United States Court of Appeals, Federal Circuit.
July 17, 1989.

Before NIES, BISSELL and MICHEL, Circuit Judges.
PER CURIAM.

1
William Boham, an administrative law judge, appeals the decision of the Merit Systems Protection Board (board), 35 MSPR 540 (1988), authorizing the Social Security Administration (agency) to suspend Boham for up to seventy-five days for refusal to comply with the agency's reasonable orders concerning the scheduling and hearing of two dockets of cases in cities remote from his normal station.  We affirm.

OPINION

2
Pursuant to 5 U.S.C. Sec. 7521(a) (1982), an agency may suspend an administrative law judge but "only for good cause established and determined by the ... Board on the record after opportunity for hearing before the Board."    And in no event may the agency's action undermine the decisional independence of the judge.  "Whether the charge is based on reasons which interfere with the quasi-judicial function is a question of fact and must be answered on a case by case basis."    Brennan v.

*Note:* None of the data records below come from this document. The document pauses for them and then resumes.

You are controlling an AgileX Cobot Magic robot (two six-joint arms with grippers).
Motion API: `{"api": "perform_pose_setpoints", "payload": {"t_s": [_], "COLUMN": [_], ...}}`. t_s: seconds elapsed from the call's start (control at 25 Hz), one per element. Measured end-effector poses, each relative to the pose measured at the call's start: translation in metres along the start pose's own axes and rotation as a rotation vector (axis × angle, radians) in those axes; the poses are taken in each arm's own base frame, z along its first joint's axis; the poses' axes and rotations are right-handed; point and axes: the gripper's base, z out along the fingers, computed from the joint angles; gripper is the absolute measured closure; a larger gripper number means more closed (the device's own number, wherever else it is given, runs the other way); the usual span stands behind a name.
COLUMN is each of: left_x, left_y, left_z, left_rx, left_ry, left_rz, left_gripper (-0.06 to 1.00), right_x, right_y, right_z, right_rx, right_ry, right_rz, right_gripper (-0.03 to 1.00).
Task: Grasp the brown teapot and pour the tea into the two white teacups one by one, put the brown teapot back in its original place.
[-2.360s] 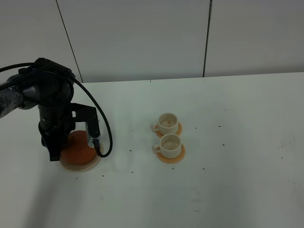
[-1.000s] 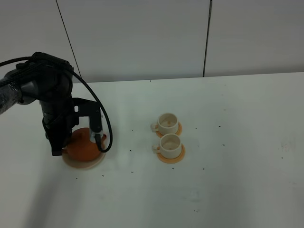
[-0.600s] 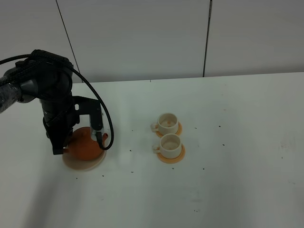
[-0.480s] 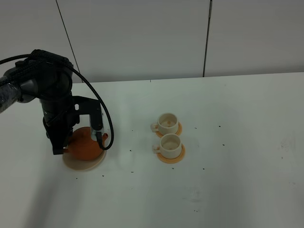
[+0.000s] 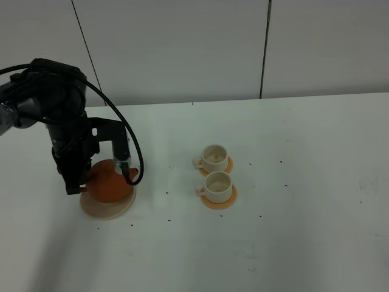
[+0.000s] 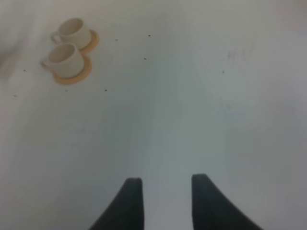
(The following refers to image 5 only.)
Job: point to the far orange cup coaster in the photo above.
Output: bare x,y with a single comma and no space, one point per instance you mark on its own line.
227,170

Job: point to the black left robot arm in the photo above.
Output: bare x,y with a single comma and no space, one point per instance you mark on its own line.
54,94

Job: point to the brown clay teapot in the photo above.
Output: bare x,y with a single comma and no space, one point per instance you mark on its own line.
105,185

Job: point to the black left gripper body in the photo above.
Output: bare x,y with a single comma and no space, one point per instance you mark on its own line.
73,147

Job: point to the white teacup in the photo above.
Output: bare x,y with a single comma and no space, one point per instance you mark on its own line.
217,187
213,158

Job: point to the far white teacup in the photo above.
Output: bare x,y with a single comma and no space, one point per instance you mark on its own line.
213,158

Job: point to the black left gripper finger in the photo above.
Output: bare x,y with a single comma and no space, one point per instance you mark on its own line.
74,180

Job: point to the near white teacup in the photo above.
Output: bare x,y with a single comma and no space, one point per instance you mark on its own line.
217,187

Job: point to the beige round teapot coaster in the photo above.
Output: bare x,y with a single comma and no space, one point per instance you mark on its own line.
108,203

Department of Health and Human Services, 787 F.2d 1559, 1563 (Fed.Cir.), cert. denied, 479 U.S. 985 (1986).  The board here decided that the agency acted reasonably because it had the authority to order its administrative law judges to travel to hear cases, because there was no valid reason for it not to assign such cases to Boham, and because such an order did not interfere with his quasi-judicial function.

3
Our review of the board's decision authorizing Boham's suspension is limited to whether the board's decision is:

4
(1) arbitrary, capricious, an abuse of discretion, or otherwise not in accordance with law;

5
(2) obtained without procedures required by law, rule, or regulation having been followed;  or

6
(3) unsupported by substantial evidence.

7
5 U.S.C. Sec. 7703(c) (1982);  Brennan, 787 F.2d at 1563.

8
We conclude that the board's decision is not arbitrary and capricious or otherwise unlawful, was not procedurally incorrect, and was supported by substantial evidence.  Moreover, the order did not undermine petitioner's decisional independence.  All Boham's remaining constitutional and other arguments have been considered by the court and determined to be without merit.

9
Finally, the seventy-five day suspension authorized by the board was not so lengthy as to constitute an abuse of discretion, particularly since it was based on two separate instances of insubordination, and the Recommended Decision, adopted as modified by the board, reasonably applied the applicable Douglas factors to Boham.